Effects of corticotropin-releasing factor (CRF) subtype 1 receptor antagonists on learned helplessness (LH) were examined in rats. Repeated administration of CRF(1) receptor antagonists, CRA1000 (3 mg/kg, po) and CP-154,526 (10 mg/kg, po), and tricyclic antidepressant, imipramine (10 mg/kg, po), for 8 days significantly decreased the number of escape failures in LH. On the other hand, acute treatment of adrenocorticotropin (ACTH) abolished the decreased number of escape failures seen with imipramine. Likewise, in this ACTH model, the CRA1000- and CP-154,526-induced decrease in the number of escape failures was no longer observed. The CRF(1) receptor is apparently involved in the produced escape failures in LH, and the attenuated LH seen with CRF(1) receptor antagonists was abolished by ACTH. It would thus appear that the attenuated LH seen with CRF(1) receptor antagonists depends on the hypothalamus-pituitary-adrenal (HPA) axis.

Effects of learned helplessness on brain GABA receptors

GABA is involved in both clinical depression and in animal models of depression; however, the roles of GABA(A) and GABA(B) receptors in specific brain regions are not clear. Changes in densities of both GABA(A) and GABA(B) receptors have been reported with the learned helplessness animal model of depression and with chronic antidepressant drug treatment. However, some of these findings are discrepant. Thus, we used quantitative autoradiography to study the GABA(A) and GABA(B) receptors in learned helplessness and we used an experimental paradigm that allows non-specific effects of stress to be differentiated from learned helplessness. Densities of GABA binding were measured in prefrontal cortex, septum, hippocampus, hypothalamus and amygdala. In the septum, learned helpless rats had increased densities of GABA(A) receptors and rats that did not become helpless after inescapable stress had decreased GABA(B) receptor densities. No significant group differences of GABA(A) or GABA(B) receptor densities were observed in any other brain region studied. These results suggest a unique role for the septum in modulating GABA in the learned helplessness animal model of depression.

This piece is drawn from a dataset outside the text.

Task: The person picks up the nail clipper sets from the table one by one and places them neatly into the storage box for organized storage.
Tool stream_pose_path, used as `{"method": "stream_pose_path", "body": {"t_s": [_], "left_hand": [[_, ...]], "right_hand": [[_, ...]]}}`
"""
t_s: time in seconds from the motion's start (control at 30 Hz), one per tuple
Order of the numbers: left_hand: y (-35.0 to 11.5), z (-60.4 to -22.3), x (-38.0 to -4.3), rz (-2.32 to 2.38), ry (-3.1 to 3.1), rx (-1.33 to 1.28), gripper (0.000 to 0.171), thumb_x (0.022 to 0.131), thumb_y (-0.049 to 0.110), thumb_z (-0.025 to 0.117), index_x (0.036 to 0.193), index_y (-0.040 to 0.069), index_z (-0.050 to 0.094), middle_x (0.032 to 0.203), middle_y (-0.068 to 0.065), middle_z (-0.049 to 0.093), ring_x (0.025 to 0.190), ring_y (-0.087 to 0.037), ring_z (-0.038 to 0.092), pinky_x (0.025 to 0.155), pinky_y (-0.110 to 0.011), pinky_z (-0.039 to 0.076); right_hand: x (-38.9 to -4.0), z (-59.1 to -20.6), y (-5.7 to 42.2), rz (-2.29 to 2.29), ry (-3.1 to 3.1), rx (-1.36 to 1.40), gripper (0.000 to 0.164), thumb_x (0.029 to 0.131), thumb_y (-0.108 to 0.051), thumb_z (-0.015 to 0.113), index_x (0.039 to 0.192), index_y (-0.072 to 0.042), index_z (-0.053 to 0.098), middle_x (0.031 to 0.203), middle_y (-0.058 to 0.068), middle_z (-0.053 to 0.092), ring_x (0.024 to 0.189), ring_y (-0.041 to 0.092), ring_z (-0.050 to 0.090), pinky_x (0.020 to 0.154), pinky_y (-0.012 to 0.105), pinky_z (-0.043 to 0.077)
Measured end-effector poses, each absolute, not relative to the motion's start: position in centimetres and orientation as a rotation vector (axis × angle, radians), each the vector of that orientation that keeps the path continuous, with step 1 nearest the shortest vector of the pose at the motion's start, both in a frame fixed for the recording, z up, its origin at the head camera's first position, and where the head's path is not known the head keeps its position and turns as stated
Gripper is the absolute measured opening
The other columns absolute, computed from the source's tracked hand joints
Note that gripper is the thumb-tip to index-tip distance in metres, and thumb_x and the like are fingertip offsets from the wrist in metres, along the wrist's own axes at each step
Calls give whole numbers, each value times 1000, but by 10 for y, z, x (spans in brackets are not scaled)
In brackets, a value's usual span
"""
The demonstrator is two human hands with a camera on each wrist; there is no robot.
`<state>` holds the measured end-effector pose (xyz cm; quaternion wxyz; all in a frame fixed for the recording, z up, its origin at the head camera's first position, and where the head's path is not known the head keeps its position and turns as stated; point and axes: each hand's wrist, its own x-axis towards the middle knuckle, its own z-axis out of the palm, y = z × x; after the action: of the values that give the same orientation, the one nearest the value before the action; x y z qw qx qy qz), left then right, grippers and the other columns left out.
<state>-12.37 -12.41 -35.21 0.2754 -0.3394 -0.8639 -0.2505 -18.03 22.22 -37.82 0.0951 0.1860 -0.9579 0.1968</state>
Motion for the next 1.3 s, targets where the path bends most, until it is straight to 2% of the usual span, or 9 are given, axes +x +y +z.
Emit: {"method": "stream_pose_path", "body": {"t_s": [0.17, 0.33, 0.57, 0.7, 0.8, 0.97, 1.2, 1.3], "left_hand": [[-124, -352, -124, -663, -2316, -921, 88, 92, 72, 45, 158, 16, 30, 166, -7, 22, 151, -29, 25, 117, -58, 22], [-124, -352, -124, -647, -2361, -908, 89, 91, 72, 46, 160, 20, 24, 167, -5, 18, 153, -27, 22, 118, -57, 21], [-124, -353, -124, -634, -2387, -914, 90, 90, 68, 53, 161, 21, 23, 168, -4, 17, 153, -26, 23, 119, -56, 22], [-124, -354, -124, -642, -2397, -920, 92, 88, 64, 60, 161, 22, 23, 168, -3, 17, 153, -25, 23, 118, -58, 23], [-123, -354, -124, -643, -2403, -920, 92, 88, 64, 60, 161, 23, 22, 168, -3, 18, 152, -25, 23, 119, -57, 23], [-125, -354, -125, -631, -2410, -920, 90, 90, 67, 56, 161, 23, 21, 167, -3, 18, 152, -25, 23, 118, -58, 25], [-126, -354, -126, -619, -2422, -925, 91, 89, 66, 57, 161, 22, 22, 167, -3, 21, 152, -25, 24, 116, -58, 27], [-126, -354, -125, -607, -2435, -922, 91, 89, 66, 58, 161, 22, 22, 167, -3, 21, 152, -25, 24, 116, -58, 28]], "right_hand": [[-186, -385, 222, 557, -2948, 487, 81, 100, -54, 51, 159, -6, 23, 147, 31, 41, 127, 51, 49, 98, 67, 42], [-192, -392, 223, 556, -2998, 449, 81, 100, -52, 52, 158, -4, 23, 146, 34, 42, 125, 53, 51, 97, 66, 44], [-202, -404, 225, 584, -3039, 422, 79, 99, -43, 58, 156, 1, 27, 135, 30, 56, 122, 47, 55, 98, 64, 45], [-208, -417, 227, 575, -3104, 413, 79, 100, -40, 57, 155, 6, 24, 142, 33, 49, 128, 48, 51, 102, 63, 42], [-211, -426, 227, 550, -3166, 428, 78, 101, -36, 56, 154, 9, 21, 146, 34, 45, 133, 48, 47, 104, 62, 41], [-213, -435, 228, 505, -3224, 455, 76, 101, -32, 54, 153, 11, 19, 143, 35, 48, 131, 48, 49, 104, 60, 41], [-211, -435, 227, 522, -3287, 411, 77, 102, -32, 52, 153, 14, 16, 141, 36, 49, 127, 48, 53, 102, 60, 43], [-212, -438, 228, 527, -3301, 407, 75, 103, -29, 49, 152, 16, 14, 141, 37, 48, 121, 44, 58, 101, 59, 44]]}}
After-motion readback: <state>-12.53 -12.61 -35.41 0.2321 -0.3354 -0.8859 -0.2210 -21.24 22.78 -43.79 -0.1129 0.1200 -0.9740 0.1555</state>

The GABA(B) receptor antagonist CGP36742 improves learned helplessness in rats

Effects of 3-aminopropyl-n-butyl-phosphinic acid (CGP36742), a GABA(B) receptor antagonist, in the learned helplessness paradigm were examined in rats in comparison with those of imipramine and endo-8-methyl-8-azabicyclo[3,2,1]oct-3-ol indol-3-yl-carboxylate hydrochloride (ICS205-930). Rats were treated with CGP36742, imipramine or ICS205-930 for 14 days. On day 14, the rats were subjected to 90 inescapable shocks. On day 15, the rats received the 40-trial escape test. The inescapable shocks increased escape failures in the escape test. CGP36742, imipramine and ICS205-930 dose-dependently improved the escape failures induced by the inescapable shocks. Baclofen attenuated the escape failures-improving effect of CGP36742, imipramine and ICS205-930. Although the action of imipramine and ICS205-930 was attenuated by 1-(m-chlorophenyl)-biguanide (mCPBG), mCPBG failed to influence the CGP36742 action. Therefore, it is suggested that CGP36742 may have an antidepressant profile and that the mechanisms of CGP36742 in antidepressant action may be different from those of imipramine and ICS205-930.

Involvement of GABAB receptor systems in experimental depression: baclofen but not bicuculline exacerbates helplessness in rats

There are two gamma-aminobutyric acid (GABA) hypotheses of the antidepressants action: an increase in GABAA neurotransmission or a decrease in GABAB neurotransmission may contribute to action of antidepressants. In this study, involvement of GABAA and GABAB receptor systems was examined in the learned helplessness paradigm in rats. Rats were injected with bicuculline or baclofen for 14 days. On day 14, the rats were subjected to 15 inescapable shocks. On day 15, they underwent the 40-trial escape test. Baclofen exacerbated the escape failures in the rats subjected to the inescapable shocks, although baclofen had no effects in the animals without shock pre-treatment. Bicuculline failed to influence the escape failures in the rats with the 15-shock pre-treatment. These results suggest that the long-term increase in GABAB neurotransmission but not the long-term attenuation of GABAA neurotransmission may be related to helplessness in rats.